[Dataset excerpts]
╭──
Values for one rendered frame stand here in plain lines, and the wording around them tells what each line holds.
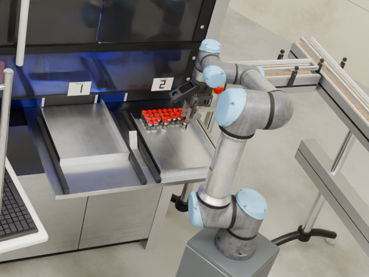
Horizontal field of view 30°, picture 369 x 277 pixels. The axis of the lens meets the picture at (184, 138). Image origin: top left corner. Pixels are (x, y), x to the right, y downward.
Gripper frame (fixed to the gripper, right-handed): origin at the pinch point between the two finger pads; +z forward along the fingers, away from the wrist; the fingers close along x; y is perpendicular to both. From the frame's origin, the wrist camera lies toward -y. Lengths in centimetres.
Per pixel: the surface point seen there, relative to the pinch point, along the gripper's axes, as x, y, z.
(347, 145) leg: -1, 89, 22
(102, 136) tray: 2.9, -31.6, 7.5
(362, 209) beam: -24, 90, 41
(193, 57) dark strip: 15.1, 5.3, -18.5
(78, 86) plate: 15.0, -39.6, -7.7
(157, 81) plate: 15.2, -7.3, -8.1
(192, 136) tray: -1.6, 4.6, 7.5
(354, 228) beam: -29, 87, 49
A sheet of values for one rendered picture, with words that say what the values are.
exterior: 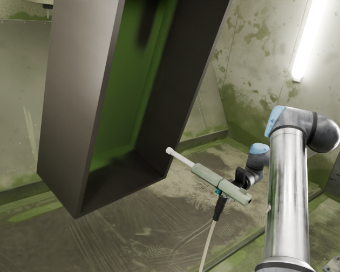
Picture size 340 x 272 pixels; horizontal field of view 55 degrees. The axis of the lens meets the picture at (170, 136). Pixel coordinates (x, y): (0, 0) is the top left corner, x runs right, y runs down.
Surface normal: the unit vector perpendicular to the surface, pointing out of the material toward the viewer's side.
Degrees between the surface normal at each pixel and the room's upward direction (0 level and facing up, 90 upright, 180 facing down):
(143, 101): 90
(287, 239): 30
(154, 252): 0
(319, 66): 90
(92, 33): 90
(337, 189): 90
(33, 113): 57
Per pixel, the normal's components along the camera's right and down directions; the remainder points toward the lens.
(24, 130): 0.63, -0.16
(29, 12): 0.66, 0.40
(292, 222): 0.00, -0.65
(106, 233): 0.14, -0.90
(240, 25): -0.74, 0.18
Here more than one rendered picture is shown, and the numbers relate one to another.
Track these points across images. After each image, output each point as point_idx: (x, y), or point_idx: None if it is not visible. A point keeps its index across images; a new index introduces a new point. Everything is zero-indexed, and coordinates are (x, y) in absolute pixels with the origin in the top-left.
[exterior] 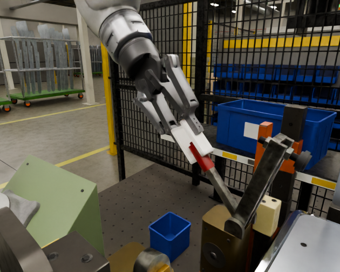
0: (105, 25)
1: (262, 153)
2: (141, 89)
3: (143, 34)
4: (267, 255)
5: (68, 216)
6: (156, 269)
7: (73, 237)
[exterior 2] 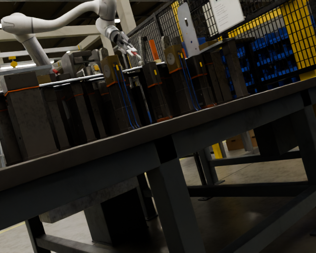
0: (106, 31)
1: (151, 47)
2: (118, 44)
3: (116, 30)
4: None
5: None
6: None
7: None
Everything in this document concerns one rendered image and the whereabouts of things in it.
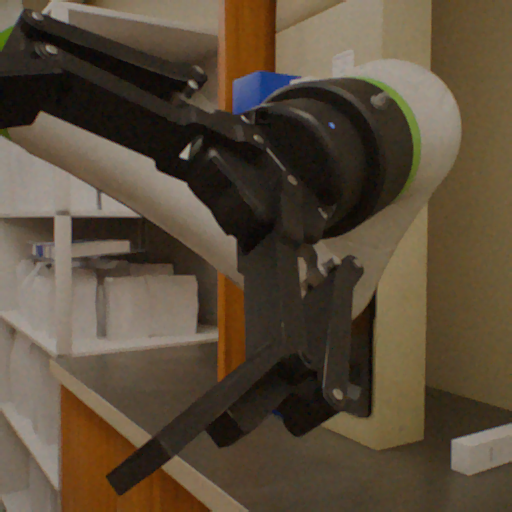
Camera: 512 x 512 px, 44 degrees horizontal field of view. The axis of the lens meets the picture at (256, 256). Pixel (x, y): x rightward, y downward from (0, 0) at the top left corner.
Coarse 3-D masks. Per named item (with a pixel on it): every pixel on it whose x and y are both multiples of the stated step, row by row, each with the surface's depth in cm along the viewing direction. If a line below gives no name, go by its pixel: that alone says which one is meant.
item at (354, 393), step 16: (368, 304) 106; (352, 320) 109; (368, 320) 106; (352, 336) 109; (368, 336) 106; (352, 352) 109; (368, 352) 106; (352, 368) 110; (368, 368) 106; (352, 384) 110; (368, 384) 106; (352, 400) 110; (368, 400) 106; (368, 416) 107
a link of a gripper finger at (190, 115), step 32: (64, 64) 25; (64, 96) 26; (96, 96) 26; (128, 96) 27; (96, 128) 27; (128, 128) 28; (160, 128) 28; (192, 128) 28; (224, 128) 29; (160, 160) 29
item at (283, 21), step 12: (288, 0) 126; (300, 0) 122; (312, 0) 119; (324, 0) 116; (336, 0) 113; (288, 12) 126; (300, 12) 122; (312, 12) 119; (276, 24) 130; (288, 24) 126
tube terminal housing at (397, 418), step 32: (352, 0) 109; (384, 0) 103; (416, 0) 107; (288, 32) 126; (320, 32) 117; (352, 32) 109; (384, 32) 103; (416, 32) 107; (288, 64) 126; (320, 64) 117; (416, 224) 109; (416, 256) 109; (384, 288) 106; (416, 288) 110; (384, 320) 106; (416, 320) 110; (384, 352) 107; (416, 352) 110; (384, 384) 107; (416, 384) 111; (352, 416) 112; (384, 416) 107; (416, 416) 111; (384, 448) 108
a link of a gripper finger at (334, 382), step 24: (360, 264) 31; (312, 288) 30; (336, 288) 28; (312, 312) 28; (336, 312) 27; (312, 336) 27; (336, 336) 26; (336, 360) 25; (336, 384) 24; (336, 408) 23
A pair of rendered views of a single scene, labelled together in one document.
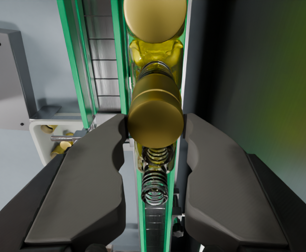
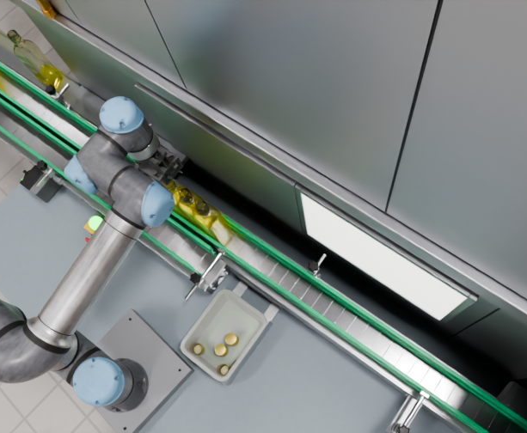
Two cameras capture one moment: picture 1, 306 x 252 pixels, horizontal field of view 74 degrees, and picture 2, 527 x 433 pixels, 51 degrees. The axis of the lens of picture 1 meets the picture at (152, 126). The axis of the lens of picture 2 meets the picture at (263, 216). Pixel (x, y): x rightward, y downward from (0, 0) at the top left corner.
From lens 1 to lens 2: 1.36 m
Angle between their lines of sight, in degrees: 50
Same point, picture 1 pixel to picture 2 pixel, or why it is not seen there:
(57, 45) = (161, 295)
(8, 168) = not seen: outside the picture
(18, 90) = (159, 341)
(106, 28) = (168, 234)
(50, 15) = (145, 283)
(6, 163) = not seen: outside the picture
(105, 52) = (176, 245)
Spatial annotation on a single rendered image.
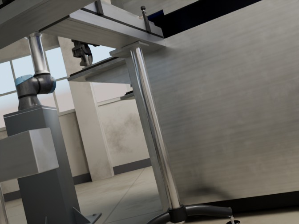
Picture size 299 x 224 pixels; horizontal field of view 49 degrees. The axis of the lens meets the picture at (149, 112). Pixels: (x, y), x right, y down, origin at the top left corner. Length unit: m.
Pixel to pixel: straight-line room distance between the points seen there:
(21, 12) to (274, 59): 0.98
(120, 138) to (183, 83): 3.40
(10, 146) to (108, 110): 3.96
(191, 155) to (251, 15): 0.67
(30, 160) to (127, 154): 3.96
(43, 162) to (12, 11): 0.41
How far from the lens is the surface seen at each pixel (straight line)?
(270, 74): 1.45
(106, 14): 1.19
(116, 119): 4.88
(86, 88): 4.84
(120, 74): 1.81
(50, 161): 0.97
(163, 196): 1.66
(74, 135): 5.04
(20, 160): 0.98
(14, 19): 0.98
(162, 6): 1.63
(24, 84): 2.22
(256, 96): 1.46
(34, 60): 2.35
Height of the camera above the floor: 0.46
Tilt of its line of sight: 4 degrees up
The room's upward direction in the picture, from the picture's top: 14 degrees counter-clockwise
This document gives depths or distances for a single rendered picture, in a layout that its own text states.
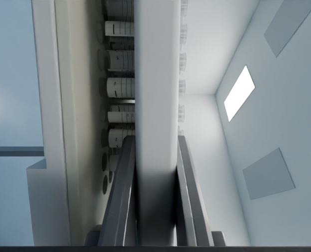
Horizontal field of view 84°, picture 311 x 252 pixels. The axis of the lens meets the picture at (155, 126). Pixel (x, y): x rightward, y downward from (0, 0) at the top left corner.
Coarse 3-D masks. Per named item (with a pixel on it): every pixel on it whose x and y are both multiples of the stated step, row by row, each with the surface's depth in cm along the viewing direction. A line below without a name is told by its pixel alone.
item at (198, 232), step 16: (192, 160) 9; (176, 176) 8; (192, 176) 8; (176, 192) 8; (192, 192) 7; (176, 208) 8; (192, 208) 6; (176, 224) 8; (192, 224) 6; (208, 224) 6; (176, 240) 8; (192, 240) 6; (208, 240) 6; (224, 240) 6
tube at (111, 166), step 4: (104, 156) 12; (108, 156) 12; (112, 156) 12; (116, 156) 12; (104, 160) 12; (108, 160) 12; (112, 160) 12; (116, 160) 12; (104, 164) 12; (108, 164) 12; (112, 164) 12; (116, 164) 12; (104, 168) 12; (108, 168) 12; (112, 168) 12
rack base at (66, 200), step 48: (48, 0) 7; (48, 48) 7; (96, 48) 11; (48, 96) 7; (96, 96) 11; (48, 144) 8; (96, 144) 11; (48, 192) 8; (96, 192) 11; (48, 240) 8
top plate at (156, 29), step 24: (144, 0) 7; (168, 0) 7; (144, 24) 7; (168, 24) 7; (144, 48) 7; (168, 48) 7; (144, 72) 7; (168, 72) 7; (144, 96) 7; (168, 96) 8; (144, 120) 8; (168, 120) 8; (144, 144) 8; (168, 144) 8; (144, 168) 8; (168, 168) 8; (144, 192) 8; (168, 192) 8; (144, 216) 8; (168, 216) 8; (144, 240) 8; (168, 240) 8
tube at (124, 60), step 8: (104, 56) 11; (112, 56) 11; (120, 56) 11; (128, 56) 11; (184, 56) 11; (104, 64) 11; (112, 64) 11; (120, 64) 11; (128, 64) 11; (184, 64) 11
╰──
What to produce: Only the lines from the beginning of the records through the line bearing "(78, 86) plate: 15.0, -39.6, -7.7" belong in the answer, copied word for word with pictures left out.

Completed exercise:
Values for one rendered frame stand here in plain lines, and the wording around them tells what each line holds.
Horizontal field of view 30°, picture 369 x 277 pixels. The axis of the lens meets the picture at (184, 138). Image origin: top left corner. Pixels are (x, y), x to the right, y downward.
Gripper frame (fixed to the gripper, right-handed): origin at the pinch point between the two finger pads; +z forward along the fingers, away from the wrist; the fingers close along x; y is perpendicular to both. From the frame's origin, the wrist camera lies toward -y. Lengths in centimetres.
Per pixel: the surface point seen there, relative to the pinch point, along the gripper's axes, as x, y, z.
(347, 145) leg: -1, 89, 22
(102, 136) tray: 2.9, -31.6, 7.5
(362, 209) beam: -24, 90, 41
(193, 57) dark strip: 15.1, 5.3, -18.5
(78, 86) plate: 15.0, -39.6, -7.7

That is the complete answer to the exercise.